As on the date of Balance Sheet, total debtors assigned to the bankers
are at Rs. 241.04 crores (previous year Rs.199.30 crores). With the
result, the debtors at the end of the year stand reduced by the said
amount. A sum of Rs. 14.92 crores (previous year Rs.11.23 crores) on
account of charges paid for this facility has been debited to debtors
factoring charges account.
b) The Company has arranged channel finance facility for its customers
from Yes Bank Limited and Axis Bank Limited . As per the terms of the
bankers, the debtors are insured and the bankers have recourse on the
Company to the extent of 5% of claim amount or Rs.0.02 crore, whichever
is higher.
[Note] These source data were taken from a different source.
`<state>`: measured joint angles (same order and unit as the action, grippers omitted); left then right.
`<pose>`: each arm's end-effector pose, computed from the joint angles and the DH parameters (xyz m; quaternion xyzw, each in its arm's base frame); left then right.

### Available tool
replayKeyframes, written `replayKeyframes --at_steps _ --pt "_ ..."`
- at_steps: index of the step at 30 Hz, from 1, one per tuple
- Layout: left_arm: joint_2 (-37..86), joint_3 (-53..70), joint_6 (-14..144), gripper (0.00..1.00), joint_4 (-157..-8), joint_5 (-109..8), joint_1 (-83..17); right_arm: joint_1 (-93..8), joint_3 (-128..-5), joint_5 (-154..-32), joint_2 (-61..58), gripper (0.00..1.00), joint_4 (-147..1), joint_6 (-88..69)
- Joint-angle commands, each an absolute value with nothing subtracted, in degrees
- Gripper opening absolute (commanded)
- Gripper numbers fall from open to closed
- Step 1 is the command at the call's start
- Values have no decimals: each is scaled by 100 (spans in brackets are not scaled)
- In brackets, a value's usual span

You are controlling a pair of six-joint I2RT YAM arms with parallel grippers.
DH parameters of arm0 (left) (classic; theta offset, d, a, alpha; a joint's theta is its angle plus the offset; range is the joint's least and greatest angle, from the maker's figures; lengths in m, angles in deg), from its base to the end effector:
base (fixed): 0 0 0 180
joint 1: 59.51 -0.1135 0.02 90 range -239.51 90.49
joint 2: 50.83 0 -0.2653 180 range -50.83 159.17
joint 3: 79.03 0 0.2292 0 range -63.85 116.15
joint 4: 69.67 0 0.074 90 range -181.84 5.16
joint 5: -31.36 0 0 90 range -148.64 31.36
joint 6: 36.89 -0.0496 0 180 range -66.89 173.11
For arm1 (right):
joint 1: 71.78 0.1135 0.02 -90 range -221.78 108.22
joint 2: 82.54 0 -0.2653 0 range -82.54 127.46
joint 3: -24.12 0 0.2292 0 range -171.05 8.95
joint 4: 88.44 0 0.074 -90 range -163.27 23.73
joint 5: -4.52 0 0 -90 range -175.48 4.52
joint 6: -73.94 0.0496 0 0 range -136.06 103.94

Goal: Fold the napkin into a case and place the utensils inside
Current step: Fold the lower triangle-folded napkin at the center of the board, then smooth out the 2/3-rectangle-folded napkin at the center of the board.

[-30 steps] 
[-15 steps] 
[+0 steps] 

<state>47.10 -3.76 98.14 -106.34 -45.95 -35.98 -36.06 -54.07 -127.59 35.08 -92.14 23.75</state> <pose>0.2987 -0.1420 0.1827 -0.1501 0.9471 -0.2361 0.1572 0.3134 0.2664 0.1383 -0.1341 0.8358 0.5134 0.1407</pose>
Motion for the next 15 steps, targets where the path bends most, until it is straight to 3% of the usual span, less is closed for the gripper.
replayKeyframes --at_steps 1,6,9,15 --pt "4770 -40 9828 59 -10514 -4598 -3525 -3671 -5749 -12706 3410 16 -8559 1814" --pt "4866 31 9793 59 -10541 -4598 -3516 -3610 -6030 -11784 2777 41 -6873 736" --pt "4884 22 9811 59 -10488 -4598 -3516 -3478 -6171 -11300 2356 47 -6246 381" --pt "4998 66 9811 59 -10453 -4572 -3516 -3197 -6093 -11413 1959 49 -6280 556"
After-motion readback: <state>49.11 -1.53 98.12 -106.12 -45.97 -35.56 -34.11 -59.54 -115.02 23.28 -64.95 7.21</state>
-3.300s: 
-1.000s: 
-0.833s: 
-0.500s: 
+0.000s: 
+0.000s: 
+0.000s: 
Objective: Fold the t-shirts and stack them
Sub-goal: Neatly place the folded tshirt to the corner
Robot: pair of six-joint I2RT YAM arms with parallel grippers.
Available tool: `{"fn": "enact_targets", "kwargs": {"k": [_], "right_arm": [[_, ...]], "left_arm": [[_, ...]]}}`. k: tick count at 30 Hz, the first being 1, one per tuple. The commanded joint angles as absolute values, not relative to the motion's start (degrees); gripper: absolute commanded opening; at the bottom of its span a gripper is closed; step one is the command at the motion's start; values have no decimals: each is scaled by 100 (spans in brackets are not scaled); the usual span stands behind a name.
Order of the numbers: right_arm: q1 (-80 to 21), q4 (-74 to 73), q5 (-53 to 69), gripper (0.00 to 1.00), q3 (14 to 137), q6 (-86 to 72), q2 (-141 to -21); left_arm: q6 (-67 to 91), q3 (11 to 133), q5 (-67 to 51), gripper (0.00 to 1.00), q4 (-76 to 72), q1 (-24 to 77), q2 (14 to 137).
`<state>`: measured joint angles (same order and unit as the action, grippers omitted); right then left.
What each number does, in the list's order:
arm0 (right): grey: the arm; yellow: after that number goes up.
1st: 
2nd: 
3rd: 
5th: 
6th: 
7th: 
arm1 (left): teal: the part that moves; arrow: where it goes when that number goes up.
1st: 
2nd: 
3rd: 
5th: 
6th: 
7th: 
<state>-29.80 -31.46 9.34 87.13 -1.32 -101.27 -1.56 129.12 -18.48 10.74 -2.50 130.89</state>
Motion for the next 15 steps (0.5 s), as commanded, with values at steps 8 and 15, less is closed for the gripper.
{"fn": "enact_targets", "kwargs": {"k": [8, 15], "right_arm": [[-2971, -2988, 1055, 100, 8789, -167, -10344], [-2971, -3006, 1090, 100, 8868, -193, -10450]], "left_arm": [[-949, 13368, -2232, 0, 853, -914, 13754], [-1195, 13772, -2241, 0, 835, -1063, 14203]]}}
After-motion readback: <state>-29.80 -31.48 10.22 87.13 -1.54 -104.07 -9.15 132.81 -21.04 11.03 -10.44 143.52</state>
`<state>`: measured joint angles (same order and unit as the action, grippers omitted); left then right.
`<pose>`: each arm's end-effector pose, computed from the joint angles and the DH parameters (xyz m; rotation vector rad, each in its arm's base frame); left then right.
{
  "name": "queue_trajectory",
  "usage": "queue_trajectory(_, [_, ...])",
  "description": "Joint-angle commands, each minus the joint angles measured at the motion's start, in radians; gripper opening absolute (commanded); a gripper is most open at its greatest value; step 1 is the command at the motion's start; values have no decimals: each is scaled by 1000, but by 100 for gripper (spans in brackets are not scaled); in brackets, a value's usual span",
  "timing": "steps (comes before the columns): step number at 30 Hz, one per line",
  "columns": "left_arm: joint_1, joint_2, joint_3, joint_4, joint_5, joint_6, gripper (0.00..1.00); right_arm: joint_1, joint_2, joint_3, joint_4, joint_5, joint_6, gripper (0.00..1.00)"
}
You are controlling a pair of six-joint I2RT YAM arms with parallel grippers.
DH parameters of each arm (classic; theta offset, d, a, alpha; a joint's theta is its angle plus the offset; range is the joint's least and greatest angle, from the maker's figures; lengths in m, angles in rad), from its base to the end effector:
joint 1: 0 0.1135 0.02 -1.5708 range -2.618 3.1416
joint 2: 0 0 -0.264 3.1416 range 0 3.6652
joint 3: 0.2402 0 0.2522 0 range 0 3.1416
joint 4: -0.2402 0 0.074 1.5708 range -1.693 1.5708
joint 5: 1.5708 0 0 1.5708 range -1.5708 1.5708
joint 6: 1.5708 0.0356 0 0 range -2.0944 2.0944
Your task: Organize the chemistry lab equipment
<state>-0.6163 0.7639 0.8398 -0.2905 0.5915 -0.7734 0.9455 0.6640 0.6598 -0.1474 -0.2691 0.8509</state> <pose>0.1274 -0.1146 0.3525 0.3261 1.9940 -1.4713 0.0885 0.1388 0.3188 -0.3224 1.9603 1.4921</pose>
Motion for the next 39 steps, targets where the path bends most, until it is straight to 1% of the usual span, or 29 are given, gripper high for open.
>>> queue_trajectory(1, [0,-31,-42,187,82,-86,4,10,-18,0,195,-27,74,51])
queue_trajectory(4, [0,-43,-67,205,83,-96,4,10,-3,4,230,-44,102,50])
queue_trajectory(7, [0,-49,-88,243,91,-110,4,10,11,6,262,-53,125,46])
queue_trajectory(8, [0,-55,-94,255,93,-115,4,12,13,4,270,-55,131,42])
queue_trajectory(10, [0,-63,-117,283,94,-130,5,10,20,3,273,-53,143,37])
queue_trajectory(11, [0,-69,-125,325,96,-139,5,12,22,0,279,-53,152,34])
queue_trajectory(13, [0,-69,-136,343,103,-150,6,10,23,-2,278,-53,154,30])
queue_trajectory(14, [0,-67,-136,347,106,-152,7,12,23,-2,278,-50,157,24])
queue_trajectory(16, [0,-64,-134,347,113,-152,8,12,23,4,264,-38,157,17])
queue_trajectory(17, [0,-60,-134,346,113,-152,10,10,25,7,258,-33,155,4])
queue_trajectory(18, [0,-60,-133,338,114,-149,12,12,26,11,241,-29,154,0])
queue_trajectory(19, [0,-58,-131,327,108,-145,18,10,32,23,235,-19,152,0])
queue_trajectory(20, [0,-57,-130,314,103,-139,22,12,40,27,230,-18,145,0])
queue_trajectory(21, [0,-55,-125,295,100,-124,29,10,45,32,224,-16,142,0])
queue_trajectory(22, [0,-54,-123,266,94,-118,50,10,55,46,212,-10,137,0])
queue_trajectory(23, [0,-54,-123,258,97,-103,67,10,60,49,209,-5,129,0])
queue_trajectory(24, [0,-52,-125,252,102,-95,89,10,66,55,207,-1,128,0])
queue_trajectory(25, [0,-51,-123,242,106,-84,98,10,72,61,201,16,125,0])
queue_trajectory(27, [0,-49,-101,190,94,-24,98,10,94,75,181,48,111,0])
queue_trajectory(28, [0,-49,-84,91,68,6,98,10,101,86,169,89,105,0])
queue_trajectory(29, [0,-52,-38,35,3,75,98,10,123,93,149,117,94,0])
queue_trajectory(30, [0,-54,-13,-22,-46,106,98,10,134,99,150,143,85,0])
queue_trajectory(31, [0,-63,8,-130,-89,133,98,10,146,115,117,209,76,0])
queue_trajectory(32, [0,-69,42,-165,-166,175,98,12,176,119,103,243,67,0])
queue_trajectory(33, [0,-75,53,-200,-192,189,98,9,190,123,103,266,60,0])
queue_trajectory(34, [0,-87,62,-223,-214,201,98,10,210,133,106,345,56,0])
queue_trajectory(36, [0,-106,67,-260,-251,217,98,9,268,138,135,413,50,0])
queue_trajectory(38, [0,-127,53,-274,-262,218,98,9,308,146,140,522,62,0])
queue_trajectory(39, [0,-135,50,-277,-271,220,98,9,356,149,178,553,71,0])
As on the balance sheet date, the total debtors who have
availed this facility were at Rs. 116.73 crores (Previous year Rs.
42.28 crores).
5 The Company has been sanctioned a Packing Credit Facility of Rs. 50
crores by the Canara Bank. The outstanding bills discounted with the
Bank at the end of the year are at Rs. 26.04 crores (USD 5832855)
{Previous year Rs. 39.50 crores (USD 8750763)}. The sundry debtors
have been reduced by the amount of bills discounted with the bank.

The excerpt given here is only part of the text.